Forum Discussion
Advanced Excel Formula discussion - BEST way of 'vlookup' with multiple columns
- Jun 03, 2023
I tried above formulae on about 1 million of rows with data and 500 same formulae to recalculate. From above XLOOKUP() and INDEX/MATCH gives approximately the same, INDEX/SMALL ~65% slower and VLOOKUP 2 times slower.
Didn't test the recent from Peter, but I don't think BYROW() will be faster than simple XLOOKUP().
IMHO, most optimal, as Peter suggested, to work with structured table, when we have no problems with calculating of dynamic ranges.
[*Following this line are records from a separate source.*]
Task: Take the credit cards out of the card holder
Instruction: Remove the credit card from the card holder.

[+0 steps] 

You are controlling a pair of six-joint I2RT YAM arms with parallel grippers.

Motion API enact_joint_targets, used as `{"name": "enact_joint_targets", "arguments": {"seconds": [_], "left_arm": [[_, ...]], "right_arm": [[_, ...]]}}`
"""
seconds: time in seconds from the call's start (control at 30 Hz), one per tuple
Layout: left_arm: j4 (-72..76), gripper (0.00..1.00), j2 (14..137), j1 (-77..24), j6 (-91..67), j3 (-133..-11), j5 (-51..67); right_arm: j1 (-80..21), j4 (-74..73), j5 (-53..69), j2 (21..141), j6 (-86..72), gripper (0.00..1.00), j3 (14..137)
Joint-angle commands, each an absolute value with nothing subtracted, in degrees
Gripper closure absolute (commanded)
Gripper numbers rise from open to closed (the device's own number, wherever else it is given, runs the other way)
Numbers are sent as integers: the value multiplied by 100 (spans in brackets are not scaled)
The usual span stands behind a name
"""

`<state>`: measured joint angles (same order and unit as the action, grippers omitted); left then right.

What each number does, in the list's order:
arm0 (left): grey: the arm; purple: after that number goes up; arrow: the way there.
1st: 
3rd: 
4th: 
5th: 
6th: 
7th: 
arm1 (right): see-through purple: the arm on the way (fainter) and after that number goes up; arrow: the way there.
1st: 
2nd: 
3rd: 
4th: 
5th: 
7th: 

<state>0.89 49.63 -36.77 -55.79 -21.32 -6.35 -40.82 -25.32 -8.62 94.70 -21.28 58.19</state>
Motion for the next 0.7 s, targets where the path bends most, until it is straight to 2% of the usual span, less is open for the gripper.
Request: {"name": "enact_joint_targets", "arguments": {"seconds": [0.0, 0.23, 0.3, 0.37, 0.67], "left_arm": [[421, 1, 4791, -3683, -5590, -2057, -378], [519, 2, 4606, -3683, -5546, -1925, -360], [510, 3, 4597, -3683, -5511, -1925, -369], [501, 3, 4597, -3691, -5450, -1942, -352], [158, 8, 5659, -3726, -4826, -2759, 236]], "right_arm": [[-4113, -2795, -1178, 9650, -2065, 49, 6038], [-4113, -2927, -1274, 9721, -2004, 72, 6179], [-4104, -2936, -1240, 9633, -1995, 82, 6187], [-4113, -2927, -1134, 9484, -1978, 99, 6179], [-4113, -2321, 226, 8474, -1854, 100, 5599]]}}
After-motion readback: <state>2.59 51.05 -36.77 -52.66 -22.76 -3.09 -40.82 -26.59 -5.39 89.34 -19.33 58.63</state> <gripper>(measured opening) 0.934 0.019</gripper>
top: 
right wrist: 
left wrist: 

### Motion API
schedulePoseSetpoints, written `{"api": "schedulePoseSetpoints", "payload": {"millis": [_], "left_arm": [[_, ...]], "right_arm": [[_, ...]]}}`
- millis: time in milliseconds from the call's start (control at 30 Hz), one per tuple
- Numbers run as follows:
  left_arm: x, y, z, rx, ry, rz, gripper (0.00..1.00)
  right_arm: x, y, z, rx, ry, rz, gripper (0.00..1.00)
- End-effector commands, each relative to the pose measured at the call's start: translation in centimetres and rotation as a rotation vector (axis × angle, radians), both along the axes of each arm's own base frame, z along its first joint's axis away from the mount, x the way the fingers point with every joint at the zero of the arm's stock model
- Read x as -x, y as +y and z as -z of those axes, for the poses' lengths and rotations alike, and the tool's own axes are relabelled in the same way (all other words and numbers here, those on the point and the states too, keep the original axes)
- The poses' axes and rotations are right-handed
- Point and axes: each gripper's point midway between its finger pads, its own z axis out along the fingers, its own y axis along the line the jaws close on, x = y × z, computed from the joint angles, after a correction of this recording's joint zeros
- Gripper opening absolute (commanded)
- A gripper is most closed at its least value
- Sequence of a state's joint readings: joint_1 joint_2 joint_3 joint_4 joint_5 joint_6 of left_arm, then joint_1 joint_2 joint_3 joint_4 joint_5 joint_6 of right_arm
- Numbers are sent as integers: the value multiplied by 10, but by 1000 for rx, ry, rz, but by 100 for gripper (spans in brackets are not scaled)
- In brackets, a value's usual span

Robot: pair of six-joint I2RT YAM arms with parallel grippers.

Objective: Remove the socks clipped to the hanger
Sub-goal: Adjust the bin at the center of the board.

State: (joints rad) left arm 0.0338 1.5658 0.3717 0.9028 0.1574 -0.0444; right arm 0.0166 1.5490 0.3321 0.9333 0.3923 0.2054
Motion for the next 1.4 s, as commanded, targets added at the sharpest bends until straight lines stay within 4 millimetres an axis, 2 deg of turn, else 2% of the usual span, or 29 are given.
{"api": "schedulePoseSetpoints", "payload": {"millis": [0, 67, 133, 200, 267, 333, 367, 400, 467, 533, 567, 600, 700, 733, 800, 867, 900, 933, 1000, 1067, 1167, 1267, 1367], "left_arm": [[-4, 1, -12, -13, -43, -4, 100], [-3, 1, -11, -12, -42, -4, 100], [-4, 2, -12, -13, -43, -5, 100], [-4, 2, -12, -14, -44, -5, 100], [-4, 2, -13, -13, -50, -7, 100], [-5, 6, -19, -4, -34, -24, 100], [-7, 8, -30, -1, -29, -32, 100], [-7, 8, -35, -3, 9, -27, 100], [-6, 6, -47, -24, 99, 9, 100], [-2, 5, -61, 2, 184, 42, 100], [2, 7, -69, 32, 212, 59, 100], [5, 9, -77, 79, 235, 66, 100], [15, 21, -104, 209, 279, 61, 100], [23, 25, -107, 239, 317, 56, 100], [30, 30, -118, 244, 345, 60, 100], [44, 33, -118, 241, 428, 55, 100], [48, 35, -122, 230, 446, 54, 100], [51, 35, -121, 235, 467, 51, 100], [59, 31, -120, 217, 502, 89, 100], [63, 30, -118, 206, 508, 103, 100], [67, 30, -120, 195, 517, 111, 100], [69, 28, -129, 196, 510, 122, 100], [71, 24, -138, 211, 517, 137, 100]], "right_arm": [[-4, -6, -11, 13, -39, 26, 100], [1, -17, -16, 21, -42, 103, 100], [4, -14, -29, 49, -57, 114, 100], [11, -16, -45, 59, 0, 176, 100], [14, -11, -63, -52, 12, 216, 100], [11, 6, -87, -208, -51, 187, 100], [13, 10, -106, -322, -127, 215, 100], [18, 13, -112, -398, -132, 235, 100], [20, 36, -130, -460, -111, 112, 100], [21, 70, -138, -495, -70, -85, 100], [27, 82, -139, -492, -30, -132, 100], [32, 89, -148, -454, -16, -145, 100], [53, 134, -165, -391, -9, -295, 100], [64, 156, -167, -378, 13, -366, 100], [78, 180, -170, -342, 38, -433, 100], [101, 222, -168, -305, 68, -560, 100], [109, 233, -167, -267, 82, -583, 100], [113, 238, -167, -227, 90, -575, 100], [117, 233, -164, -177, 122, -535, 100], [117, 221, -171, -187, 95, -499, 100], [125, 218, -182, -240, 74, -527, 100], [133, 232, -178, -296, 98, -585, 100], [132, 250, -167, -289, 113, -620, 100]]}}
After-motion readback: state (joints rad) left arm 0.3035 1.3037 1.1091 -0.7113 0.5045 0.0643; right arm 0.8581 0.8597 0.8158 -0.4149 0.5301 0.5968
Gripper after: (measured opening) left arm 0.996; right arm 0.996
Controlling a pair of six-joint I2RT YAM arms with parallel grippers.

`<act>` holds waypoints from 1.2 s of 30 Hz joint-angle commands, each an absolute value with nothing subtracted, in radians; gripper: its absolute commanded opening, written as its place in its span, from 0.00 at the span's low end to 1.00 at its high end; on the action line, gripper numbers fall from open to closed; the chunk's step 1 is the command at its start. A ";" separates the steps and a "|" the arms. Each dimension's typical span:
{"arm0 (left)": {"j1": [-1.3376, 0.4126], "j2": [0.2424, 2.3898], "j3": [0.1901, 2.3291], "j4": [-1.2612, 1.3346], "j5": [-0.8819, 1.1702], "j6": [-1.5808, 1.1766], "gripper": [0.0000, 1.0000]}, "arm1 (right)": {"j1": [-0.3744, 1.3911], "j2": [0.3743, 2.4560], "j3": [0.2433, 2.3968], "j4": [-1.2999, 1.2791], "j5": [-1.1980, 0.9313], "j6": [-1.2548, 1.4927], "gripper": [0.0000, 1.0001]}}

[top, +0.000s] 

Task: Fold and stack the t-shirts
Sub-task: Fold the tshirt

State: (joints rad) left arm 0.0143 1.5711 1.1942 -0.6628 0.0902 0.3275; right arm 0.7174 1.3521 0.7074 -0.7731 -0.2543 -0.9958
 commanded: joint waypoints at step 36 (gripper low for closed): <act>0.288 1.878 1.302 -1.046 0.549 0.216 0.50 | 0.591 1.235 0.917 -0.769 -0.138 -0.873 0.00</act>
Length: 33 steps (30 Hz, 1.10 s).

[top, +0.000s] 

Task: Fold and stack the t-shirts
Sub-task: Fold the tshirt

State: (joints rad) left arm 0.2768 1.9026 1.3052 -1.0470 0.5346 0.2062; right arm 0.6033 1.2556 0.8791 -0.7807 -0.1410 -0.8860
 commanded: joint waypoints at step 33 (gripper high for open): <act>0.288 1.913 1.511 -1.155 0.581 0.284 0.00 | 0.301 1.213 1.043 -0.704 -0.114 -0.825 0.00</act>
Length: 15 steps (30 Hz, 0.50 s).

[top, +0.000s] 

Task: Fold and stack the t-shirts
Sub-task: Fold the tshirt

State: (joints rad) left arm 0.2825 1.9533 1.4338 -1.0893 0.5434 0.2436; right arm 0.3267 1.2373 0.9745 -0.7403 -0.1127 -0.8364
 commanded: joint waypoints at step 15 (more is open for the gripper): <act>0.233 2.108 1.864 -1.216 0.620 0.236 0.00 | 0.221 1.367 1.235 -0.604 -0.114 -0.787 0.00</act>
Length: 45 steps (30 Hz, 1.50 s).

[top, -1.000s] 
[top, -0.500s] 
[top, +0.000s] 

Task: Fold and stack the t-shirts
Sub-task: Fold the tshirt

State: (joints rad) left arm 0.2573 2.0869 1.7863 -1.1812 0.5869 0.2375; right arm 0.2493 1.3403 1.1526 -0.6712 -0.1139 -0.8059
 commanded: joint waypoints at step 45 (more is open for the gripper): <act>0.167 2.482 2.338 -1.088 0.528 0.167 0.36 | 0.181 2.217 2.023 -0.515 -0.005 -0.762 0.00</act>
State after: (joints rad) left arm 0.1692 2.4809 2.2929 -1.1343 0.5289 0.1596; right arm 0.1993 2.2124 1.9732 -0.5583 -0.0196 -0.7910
If structured table is not suitable for some reasons, I'd simply take the range with some gap. Don't think that real data is on million rows range.
Somewhere along the line, I expect the user to take responsibility and declare what regions of the worksheet are committed to holding the data model and what is to be regarded as mere graffiti generated by Larry the cat as he traversed the keyboard.
The Table is one of the more valuable features of Excel because it expands automatically to include new manual data input. Power Query is better if you are bringing in fresh data as an ETL (extract/ transform/ load) activity.
Pasting over existing named ranges will convert them to #REF! errors so they would need to be reworked to apply to the new data.